While such rumors have circulated for months—and with Zaluzhny’s popularity staying up around 90% and Zelenskyy’s last fall collapsing from even with Zaluzhny to about 30 points behind—it appears that, starting on Jan. 29, Kiev insiders launched a media drive to stampede Zaluzhny out of his command. CNN’s inquiry to Ukraine’s Office of the President resulted in presidential spokesman Serhiy Nykyforov officially denying the rumors. That same day, the MInistry of Defense responded to the outbreak of rumors, posting on its social media channels: “Dear journalists, an immediate answer to everyone: No, this is not true.”

One of CNN’s sources attending Zelenskyy’s small gathering, which included Defense Minister Rustem Umerov, said that Zelenskyy declared he had “made a decision to dismiss the commander-in-chief of the armed forces.” Zelenskyy then proceeded to offer Zaluzhny a different position, which Zaluzhny declined.

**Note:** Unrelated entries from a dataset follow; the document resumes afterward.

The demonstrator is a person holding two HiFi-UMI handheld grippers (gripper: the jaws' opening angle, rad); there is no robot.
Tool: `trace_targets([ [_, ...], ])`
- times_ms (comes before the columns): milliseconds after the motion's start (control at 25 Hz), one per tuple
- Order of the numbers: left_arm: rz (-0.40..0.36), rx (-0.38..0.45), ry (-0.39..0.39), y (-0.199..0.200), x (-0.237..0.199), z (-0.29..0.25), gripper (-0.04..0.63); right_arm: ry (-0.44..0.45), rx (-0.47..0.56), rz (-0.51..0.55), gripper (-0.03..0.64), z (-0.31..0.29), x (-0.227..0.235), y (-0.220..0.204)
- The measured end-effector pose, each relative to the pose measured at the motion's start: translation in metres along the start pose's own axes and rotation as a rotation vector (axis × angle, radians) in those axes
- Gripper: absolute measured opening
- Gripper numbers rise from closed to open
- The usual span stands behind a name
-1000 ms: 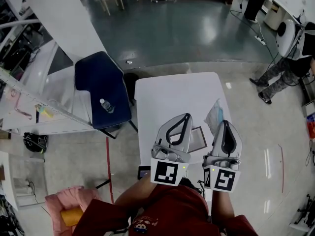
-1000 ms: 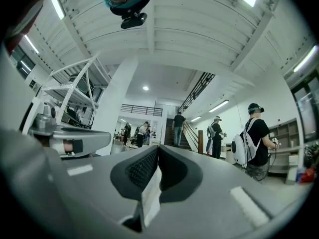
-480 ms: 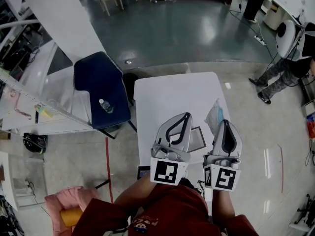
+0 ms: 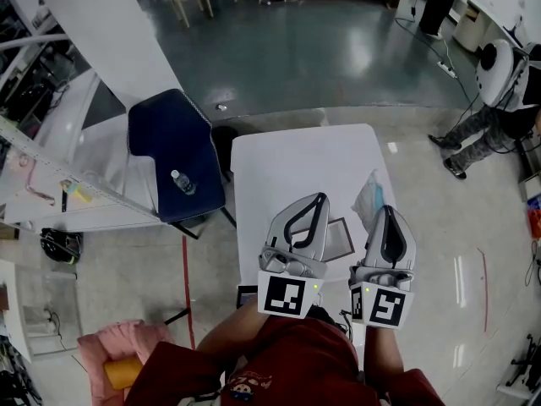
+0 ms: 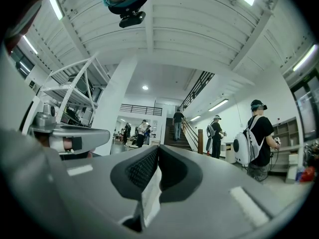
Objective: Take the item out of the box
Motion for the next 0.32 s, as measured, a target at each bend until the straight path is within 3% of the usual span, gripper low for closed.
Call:
trace_targets([
  [320, -0.006, -0.024, 0.003, -0.0067, -0.0050, 0.0043, 0.003, 0.005, -0.019, -0.007, 0.005, 0.0006, -0.0060, -0.0042],
])
Point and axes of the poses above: the fingertips, and each gripper's own axes: z backward along the fingers, x to its right, y out of its top, the point moved 4 cm from there along z, backward along the fingers, and after that the axes turned 13 degrees about -x, right-handed, at the moved point
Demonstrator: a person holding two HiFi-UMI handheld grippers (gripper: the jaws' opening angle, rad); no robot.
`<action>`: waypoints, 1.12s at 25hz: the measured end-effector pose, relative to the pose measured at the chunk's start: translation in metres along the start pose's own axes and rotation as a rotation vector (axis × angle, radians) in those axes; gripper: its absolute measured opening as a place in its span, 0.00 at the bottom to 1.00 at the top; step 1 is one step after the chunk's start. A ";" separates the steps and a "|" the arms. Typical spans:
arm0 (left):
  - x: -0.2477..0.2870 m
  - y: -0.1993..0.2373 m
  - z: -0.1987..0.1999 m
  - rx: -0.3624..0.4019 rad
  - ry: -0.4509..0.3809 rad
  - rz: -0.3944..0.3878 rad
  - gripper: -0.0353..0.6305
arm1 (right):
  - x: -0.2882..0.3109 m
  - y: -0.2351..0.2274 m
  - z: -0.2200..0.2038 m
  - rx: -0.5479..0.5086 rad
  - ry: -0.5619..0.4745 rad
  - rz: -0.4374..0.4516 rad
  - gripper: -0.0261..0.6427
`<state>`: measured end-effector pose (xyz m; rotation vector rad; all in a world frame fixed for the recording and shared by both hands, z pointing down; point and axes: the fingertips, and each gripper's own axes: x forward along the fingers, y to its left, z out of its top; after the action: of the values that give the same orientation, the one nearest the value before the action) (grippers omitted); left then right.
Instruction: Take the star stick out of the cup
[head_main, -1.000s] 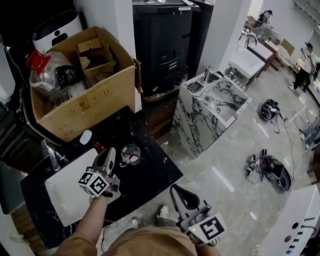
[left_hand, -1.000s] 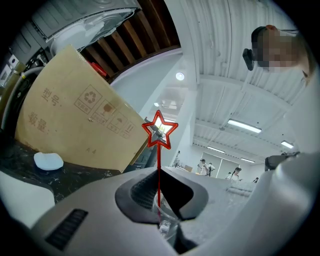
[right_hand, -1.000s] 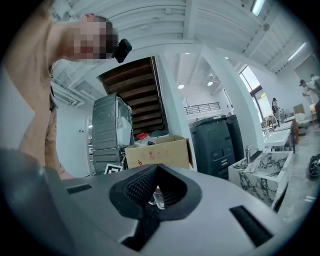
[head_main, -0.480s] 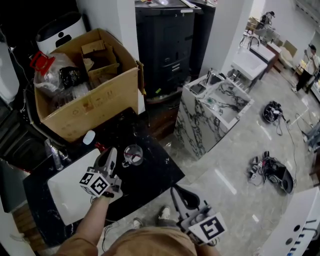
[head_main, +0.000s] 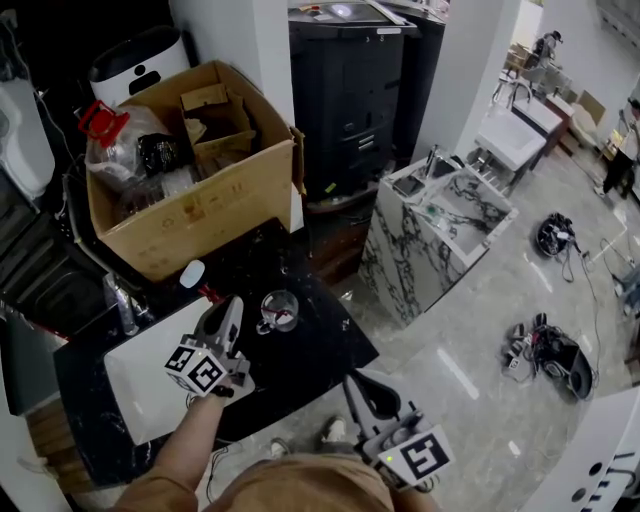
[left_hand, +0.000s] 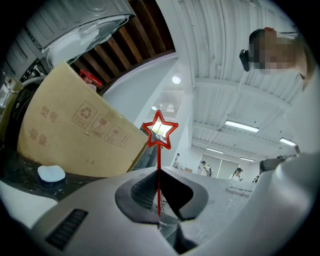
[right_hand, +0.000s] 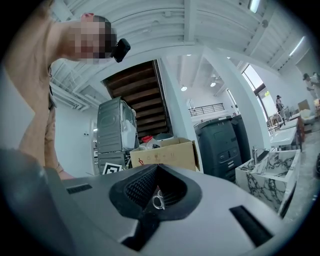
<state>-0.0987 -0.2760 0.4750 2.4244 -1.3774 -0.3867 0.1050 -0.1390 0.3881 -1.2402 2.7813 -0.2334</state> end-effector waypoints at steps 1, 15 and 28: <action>-0.002 -0.001 0.002 0.005 -0.004 -0.001 0.06 | 0.001 0.001 0.000 -0.001 0.000 0.005 0.04; -0.038 -0.012 0.038 0.039 -0.068 0.014 0.06 | 0.020 0.026 -0.003 0.015 -0.002 0.104 0.04; -0.074 -0.021 0.060 0.071 -0.119 0.029 0.06 | 0.031 0.048 -0.005 0.026 0.010 0.171 0.04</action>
<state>-0.1428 -0.2105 0.4173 2.4711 -1.4983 -0.4902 0.0488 -0.1298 0.3845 -0.9910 2.8625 -0.2621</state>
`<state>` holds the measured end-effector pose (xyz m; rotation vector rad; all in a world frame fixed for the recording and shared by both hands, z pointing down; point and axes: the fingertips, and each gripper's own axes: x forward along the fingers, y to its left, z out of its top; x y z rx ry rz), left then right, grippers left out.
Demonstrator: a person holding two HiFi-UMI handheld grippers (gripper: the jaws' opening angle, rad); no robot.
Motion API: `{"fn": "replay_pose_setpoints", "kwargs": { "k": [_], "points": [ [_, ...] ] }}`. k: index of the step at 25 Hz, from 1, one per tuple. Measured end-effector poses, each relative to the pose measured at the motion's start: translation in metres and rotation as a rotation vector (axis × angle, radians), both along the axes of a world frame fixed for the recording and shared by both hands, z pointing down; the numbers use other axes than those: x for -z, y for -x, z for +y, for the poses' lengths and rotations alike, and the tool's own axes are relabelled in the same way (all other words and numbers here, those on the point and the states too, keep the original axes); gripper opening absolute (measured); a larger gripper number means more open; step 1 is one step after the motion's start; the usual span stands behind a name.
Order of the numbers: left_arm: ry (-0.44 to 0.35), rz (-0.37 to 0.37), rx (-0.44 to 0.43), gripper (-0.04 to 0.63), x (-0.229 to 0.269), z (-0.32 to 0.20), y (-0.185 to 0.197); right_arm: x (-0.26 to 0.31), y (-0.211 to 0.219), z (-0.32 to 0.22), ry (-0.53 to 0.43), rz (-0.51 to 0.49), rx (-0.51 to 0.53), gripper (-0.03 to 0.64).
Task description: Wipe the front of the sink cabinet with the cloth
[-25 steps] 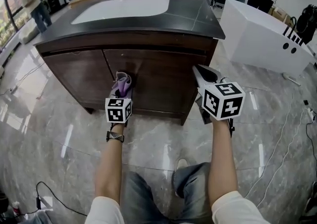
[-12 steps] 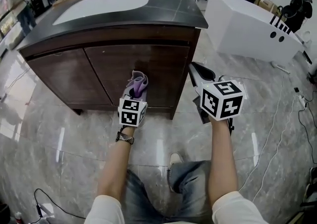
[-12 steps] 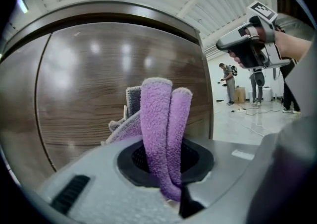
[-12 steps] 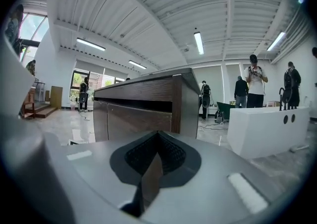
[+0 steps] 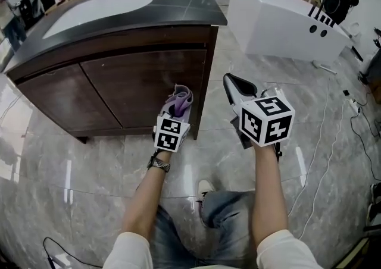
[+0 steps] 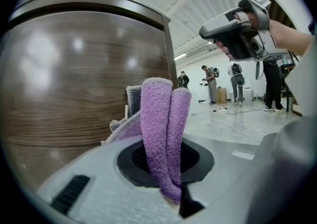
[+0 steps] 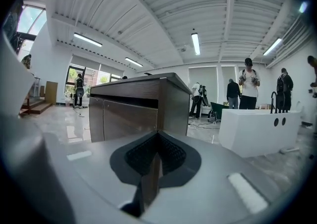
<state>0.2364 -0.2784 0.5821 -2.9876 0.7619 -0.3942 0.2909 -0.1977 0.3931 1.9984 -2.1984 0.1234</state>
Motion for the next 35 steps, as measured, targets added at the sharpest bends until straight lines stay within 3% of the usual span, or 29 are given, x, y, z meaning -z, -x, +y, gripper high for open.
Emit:
{"fn": "replay_pose_setpoints", "kwargs": {
  "k": [5,11,15,19,30,35],
  "points": [
    [-0.018,-0.054,-0.096,0.051,-0.024,0.017,-0.039,-0.008,-0.008,0.009,0.007,-0.036,-0.007,0.006],
    [0.045,-0.058,-0.119,0.051,-0.047,0.021,-0.041,-0.007,-0.011,0.009,0.002,-0.088,-0.011,0.006],
    [0.081,-0.068,-0.052,0.051,-0.069,0.0,-0.005,0.003,0.002,-0.006,-0.039,-0.158,0.001,0.006],
    [0.114,-0.088,0.034,0.051,-0.081,-0.022,0.047,0.012,0.025,-0.021,-0.058,-0.163,0.052,0.006],
    [0.106,-0.105,0.216,0.051,-0.084,-0.079,0.158,0.025,0.065,-0.05,-0.091,-0.205,0.133,0.006],
    [0.128,-0.069,0.303,0.051,-0.09,-0.099,0.196,0.023,0.078,-0.056,-0.08,-0.176,0.162,0.006]
  ]
}}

Apparently the other source, a senior military commander, said that Kyrylo Budanov, the head of Ukraine’s Military Intelligence Directorate (GUR), is a possible replacement. The next day, on Jan. 30, Budanov granted an interview to CNN. Asked whether he was set to become Ukraine’s new commander-in-chief, he provided an apparent non-answer, suggesting that it was unlikely that he would be speaking to CNN just then if such an appointment had just been made. He added: “We are in a war, and all sides are using all available means, including information warfare.” That same source included a second possible replacement, Oleksandr Syrskyi, currently the Commander of Ukrainian Land Forces.

Of some note, last week Budanov’s GUR was in the middle of the smokescreen thrown up around Ukraine’s Jan. 24 shooting down the Russian IL-76 bringing 65 Ukrainian POWs to Belgorod for an exchange. And the GUR both knew of the details of the attempted prisoner exchange, and likely was in a position to blind Zaluzhny’s military on what they were shooting at. It would be quite telling if a coup de grâce should be accompanied with a campaign to blame Zaluzhny with the deaths of the Ukrainian POWs.